Quel bel pomeriggio di sogni era già terminato. Rimaneva la realtà di una vita di successo da cui non traeva più alcun piacere, come un film già visto decine di volte. Un trofeo da mettere sulla mensola assieme agli altri riconoscimenti impolverati, cui nessuno avrebbe più badato.
«Che ora abbiamo fatto?» domandò cercando un pretesto. «è tardissimo e non abbiamo neppure cenato». Il suo sguardo s’illuminò: «Conosco un buon ristorante qui vicino. è caro ma si mangia divinamente».
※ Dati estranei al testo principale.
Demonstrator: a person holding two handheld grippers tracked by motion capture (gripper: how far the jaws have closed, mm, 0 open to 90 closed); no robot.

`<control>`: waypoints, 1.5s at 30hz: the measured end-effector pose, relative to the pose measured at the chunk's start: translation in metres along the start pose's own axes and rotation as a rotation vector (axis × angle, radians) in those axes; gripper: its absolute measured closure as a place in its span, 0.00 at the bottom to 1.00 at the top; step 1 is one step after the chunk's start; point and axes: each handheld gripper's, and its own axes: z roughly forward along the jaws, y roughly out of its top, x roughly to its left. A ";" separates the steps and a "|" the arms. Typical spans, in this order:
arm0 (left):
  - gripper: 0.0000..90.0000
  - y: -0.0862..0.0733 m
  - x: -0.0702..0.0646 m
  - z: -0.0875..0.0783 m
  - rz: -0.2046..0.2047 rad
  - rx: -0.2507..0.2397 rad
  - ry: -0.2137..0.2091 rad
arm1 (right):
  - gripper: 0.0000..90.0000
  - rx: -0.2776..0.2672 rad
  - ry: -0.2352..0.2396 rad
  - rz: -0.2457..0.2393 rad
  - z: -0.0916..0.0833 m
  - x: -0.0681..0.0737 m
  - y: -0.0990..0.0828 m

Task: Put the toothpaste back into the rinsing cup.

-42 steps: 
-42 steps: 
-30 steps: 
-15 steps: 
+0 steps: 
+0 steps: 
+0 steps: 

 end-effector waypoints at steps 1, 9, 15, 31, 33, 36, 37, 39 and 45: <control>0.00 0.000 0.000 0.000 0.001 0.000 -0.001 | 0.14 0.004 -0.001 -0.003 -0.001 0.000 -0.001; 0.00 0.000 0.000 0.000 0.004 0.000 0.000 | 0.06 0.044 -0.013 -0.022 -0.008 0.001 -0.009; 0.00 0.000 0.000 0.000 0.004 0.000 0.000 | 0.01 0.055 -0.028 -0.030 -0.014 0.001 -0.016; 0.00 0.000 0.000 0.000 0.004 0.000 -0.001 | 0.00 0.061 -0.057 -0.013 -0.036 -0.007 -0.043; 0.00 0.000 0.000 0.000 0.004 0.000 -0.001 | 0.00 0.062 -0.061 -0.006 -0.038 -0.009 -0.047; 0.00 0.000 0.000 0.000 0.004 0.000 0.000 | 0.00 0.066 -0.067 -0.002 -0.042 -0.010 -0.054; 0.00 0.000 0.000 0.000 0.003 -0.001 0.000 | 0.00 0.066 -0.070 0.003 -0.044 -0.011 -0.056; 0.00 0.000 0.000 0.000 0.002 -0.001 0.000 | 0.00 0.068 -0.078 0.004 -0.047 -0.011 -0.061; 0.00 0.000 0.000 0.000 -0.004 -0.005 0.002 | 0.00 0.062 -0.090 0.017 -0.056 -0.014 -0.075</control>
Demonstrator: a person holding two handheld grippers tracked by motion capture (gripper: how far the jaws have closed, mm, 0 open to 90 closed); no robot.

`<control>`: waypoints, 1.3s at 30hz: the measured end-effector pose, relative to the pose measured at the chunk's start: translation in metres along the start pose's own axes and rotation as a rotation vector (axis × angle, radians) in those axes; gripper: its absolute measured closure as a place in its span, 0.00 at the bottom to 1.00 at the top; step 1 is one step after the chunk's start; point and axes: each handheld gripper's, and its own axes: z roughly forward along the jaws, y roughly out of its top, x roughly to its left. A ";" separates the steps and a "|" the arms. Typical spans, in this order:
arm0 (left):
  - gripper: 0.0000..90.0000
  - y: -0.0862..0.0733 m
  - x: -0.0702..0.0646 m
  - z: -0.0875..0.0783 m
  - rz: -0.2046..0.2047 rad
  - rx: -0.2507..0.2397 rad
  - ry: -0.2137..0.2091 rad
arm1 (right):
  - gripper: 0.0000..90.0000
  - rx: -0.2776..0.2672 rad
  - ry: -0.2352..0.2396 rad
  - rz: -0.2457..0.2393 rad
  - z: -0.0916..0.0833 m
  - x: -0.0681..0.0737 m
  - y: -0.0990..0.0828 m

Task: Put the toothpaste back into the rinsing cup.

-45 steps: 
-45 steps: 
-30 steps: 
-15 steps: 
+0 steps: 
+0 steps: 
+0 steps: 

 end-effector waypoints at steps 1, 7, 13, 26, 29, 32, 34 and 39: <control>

«Non per essere scortese» rispose Francesco. «Sono ancora studente, in questo momento non posso permettermi di cenare fuori». E neppure un nuovo pernottamento. Non ci sarebbero stati altri treni fino all’alba. L’idea di rimanere tutta la notte seduto su una panchina della stazione non lo entusiasmava di certo.
Il dottor Zamboni non era disposto a cedere: «Non si offenderà se la invito a cena. Naturalmente rimarrà mio ospite anche per la notte» aggiunse.
Con un sorriso, Francesco gli lasciò capire che non era possibile.
«Ma andiamo, quante cerimonie! Ho una villetta qui a Riccione, anche se non ci vengo spesso. Da brava piemontese, mia moglie preferisce la montagna».
Dopo l’orrore di suo figlio, sua moglie preferiva qualsiasi posto lontano da lui. E adesso era anche certo che lei lo tradisse. Di nuovo, s’impose di pensare ad altro.
Finalmente Francesco acconsentì. Il dottor Zamboni gli sorrise con benevolenza. Era burbero e sospettoso, eppure era rimasto affascinato da quel nuovo, combattuto, amico. Perché lo sentiva già così: amico.
Di certo, sua moglie o i soci dello studio non avrebbero approvato un comportamento tanto irresponsabile. Vanno bene le chiacchiere e la cena, ma coi tempi che corrono – e i pazzi che ci sono in giro – era azzardato portarsi a casa un estraneo per la notte. Perché si trattava proprio di questo: del carismatico, introverso giovane, il dottor Zamboni non conosceva assolutamente nulla.